Doch ganz egal, wie grob sie auch zu Steve ist - er bleibt ruhig und bestraft sie nicht einmal, als sie immer wieder einfach so für Stunden verschwindet. Als sie dann schließlich den jungen Will kennen lernt, der eigentlich gar nicht ihr Typ ist, der sich aber dennoch um sie bemüht, entspannt sich das Verhältnis zu ihrem Vater ganz langsam. Will und Ronnie verbringen ganze Nächte zusammen am Strand und passen auf ein Schildkrötennest auf und kommen sich so näher.

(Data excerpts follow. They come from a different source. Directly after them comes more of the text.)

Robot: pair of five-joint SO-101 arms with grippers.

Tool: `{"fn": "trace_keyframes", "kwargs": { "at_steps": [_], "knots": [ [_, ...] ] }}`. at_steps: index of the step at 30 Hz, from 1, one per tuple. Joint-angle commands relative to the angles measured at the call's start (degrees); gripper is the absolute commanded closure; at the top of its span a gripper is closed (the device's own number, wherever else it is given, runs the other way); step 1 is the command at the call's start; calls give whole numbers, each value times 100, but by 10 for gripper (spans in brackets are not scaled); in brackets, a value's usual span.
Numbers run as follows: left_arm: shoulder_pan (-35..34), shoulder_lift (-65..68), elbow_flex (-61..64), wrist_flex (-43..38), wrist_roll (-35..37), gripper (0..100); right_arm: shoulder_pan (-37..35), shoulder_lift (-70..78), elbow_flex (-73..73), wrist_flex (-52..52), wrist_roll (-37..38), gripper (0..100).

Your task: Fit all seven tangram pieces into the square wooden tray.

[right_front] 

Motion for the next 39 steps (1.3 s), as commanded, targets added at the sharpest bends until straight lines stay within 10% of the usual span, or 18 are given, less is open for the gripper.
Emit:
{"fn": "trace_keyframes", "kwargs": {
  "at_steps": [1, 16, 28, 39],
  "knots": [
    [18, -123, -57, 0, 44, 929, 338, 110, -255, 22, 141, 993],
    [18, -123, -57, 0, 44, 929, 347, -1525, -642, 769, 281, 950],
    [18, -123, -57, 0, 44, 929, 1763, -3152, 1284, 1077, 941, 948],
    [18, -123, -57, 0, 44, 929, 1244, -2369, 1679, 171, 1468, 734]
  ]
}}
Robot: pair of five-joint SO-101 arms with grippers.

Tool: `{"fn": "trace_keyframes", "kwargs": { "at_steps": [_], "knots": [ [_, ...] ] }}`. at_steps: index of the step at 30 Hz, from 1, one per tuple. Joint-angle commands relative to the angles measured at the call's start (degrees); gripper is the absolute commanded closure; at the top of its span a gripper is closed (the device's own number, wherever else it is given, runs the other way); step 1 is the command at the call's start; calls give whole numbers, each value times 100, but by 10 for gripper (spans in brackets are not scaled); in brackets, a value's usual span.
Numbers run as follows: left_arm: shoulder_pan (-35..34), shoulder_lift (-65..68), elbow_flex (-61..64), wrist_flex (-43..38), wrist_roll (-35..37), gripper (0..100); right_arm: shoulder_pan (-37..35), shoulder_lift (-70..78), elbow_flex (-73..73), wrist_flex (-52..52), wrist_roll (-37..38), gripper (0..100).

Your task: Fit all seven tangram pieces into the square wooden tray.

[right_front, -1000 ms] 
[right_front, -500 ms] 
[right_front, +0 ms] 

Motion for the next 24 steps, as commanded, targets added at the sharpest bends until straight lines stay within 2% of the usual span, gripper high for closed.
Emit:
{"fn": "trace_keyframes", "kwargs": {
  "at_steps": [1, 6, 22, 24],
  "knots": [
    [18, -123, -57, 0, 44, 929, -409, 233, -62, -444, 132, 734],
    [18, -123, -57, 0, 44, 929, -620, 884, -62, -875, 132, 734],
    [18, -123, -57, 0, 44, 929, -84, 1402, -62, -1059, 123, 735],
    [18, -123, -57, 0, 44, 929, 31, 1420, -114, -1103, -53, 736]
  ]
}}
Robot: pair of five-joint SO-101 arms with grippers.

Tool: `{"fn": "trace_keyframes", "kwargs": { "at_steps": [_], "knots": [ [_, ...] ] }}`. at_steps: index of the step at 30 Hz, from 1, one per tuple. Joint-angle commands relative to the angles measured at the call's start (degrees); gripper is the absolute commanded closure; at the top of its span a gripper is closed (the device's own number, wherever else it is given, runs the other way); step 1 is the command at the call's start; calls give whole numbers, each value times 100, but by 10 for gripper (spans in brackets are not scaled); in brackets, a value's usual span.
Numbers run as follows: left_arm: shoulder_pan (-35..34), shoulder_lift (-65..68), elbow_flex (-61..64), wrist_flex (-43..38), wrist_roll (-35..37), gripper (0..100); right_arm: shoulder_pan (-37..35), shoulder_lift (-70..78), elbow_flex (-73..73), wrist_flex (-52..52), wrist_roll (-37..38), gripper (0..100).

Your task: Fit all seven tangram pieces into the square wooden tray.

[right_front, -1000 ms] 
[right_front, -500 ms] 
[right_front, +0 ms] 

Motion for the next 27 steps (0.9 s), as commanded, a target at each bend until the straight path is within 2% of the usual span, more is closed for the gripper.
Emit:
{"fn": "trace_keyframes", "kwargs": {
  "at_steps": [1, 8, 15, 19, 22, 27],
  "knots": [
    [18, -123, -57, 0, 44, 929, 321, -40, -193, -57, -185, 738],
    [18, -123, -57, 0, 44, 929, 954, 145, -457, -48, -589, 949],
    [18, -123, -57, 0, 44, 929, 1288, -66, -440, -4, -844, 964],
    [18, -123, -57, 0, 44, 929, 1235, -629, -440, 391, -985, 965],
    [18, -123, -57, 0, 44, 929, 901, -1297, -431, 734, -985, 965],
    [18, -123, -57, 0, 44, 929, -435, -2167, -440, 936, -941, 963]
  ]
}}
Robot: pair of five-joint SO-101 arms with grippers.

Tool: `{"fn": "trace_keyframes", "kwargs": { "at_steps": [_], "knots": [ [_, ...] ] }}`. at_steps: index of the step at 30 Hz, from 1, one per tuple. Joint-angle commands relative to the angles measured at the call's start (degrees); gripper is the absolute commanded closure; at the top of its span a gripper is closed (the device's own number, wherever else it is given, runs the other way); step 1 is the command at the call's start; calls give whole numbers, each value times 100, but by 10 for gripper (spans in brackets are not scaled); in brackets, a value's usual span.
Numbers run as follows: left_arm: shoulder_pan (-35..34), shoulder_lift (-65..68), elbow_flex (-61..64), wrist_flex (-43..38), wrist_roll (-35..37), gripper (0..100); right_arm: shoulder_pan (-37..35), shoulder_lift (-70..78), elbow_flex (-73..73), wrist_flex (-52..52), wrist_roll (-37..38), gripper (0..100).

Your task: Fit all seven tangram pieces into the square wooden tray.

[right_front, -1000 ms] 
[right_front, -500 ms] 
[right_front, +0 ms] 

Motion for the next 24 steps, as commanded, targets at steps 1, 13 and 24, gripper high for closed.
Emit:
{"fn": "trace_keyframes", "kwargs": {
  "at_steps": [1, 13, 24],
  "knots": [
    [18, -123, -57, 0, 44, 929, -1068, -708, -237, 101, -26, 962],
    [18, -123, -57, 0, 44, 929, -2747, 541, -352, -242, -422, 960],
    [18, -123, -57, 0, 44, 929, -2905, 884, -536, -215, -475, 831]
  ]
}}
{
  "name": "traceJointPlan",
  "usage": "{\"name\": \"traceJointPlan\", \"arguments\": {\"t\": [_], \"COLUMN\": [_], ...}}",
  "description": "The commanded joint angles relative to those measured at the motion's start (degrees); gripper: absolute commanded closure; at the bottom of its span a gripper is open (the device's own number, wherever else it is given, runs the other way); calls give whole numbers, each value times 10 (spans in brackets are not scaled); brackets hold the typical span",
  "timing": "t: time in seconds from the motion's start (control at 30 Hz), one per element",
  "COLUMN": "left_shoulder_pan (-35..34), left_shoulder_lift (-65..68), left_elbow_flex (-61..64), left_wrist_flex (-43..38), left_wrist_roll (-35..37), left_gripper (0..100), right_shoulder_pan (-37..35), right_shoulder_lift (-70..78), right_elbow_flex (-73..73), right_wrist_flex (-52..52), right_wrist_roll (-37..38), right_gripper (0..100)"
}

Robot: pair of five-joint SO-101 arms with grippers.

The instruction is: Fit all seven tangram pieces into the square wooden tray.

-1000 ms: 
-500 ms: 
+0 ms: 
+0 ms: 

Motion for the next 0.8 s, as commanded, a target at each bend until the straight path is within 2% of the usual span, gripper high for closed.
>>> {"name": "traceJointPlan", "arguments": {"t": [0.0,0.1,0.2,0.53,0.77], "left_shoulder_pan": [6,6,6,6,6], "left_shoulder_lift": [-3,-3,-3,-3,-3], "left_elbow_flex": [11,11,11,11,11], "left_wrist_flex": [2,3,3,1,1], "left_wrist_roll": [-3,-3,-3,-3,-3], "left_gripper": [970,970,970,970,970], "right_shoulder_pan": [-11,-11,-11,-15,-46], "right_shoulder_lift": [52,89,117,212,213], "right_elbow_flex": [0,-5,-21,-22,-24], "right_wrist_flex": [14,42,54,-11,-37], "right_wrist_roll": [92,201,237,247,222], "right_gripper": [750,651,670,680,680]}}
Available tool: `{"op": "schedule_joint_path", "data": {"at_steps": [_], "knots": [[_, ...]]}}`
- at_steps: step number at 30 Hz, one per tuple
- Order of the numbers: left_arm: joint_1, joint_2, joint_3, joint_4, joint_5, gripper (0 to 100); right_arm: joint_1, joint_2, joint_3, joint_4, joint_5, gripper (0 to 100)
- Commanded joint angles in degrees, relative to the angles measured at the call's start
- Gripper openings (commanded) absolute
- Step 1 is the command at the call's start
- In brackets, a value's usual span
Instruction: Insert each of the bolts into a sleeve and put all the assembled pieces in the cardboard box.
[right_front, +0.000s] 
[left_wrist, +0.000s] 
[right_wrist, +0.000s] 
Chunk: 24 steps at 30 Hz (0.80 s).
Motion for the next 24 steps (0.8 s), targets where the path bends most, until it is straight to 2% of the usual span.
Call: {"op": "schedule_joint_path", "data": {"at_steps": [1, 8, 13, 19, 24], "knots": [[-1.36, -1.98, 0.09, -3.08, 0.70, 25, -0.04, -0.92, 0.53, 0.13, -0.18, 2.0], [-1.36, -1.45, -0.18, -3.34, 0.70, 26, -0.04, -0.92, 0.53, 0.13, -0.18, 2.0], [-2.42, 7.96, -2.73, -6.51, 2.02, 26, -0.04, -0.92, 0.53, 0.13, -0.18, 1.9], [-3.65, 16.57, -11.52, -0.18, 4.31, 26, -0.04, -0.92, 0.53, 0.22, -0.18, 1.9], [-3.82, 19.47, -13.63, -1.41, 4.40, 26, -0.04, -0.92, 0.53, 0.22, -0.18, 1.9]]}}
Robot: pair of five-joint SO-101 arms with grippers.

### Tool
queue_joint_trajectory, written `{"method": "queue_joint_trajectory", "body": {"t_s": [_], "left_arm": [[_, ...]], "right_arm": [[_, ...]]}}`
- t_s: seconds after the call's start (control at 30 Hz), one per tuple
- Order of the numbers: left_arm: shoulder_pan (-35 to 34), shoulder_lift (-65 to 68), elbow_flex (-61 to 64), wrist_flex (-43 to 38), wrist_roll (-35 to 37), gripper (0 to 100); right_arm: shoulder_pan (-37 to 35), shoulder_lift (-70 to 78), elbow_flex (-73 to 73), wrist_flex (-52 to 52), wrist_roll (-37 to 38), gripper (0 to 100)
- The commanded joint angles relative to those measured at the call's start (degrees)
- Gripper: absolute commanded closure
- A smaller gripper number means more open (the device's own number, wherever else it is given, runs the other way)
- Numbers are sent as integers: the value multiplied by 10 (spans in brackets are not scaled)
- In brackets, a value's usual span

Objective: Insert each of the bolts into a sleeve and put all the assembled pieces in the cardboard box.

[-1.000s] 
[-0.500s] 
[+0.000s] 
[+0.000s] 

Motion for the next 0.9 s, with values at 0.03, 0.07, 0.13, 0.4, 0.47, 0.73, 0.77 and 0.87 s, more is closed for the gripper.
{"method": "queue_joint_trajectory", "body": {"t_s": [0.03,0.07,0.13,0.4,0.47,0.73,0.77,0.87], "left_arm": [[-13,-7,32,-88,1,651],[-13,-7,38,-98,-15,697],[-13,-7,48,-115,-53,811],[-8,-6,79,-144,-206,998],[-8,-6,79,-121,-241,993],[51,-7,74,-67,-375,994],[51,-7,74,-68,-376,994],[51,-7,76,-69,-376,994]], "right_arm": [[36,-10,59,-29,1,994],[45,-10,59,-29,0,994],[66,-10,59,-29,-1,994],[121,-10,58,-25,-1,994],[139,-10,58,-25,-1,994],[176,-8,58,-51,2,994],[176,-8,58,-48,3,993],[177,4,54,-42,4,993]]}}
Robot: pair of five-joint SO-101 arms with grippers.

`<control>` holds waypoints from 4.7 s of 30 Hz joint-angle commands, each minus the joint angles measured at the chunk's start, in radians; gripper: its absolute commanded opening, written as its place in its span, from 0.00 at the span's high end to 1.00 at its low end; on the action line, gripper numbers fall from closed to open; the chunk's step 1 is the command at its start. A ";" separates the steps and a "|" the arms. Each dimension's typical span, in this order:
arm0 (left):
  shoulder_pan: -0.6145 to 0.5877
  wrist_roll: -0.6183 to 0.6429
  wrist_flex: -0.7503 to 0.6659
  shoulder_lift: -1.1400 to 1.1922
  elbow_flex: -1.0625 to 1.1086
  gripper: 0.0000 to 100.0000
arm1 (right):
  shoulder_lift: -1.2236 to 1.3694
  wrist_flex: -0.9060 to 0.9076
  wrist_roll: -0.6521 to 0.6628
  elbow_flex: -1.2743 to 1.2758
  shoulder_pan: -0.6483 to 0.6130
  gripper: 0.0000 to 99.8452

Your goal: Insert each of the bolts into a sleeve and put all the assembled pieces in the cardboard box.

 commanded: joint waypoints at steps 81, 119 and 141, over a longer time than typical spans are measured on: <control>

Je besser es bald mit Will läuft und desto mehr die beiden einander verfallen, desto einfacher wird es auch für Ronnie, mit ihrem Vater Zeit zu verbringen. Doch sie ahnt nicht, dass dieser Sommer der letzte sein wird, in dem noch alles so ist, wie es sein soll. Denn danach wird Will aufs College gehen und Ronnie muss wieder zurück nach New York. Aber wenn Ronnie das schon schlimm fand, dann ist das nichts gegen das Schicksal, das ihren Vater erwartet ...
Mein erstes Buch von Nicholas Sparks nun also. Und ich weiß nicht so ganz, was ich von diesem Autor halten soll. Zum einen habe ich mehr als einmal nachsehen müssen, ob Nicholas Sparks nun wirklich ein männliches Wesen ist. Zum anderen ging mir der Schreibstil ein wenig auf die Nerven, denn stilistisch hat Mr. Sparks leider nicht allzu viel auf dem Kasten. Ständige Ausrufesätze, banale Teenagerzickereien und Ronnies nerviger Charakter versauen fast die ansonsten wirklich ganz schöne - und schon auch traurige - Geschichte. Schade.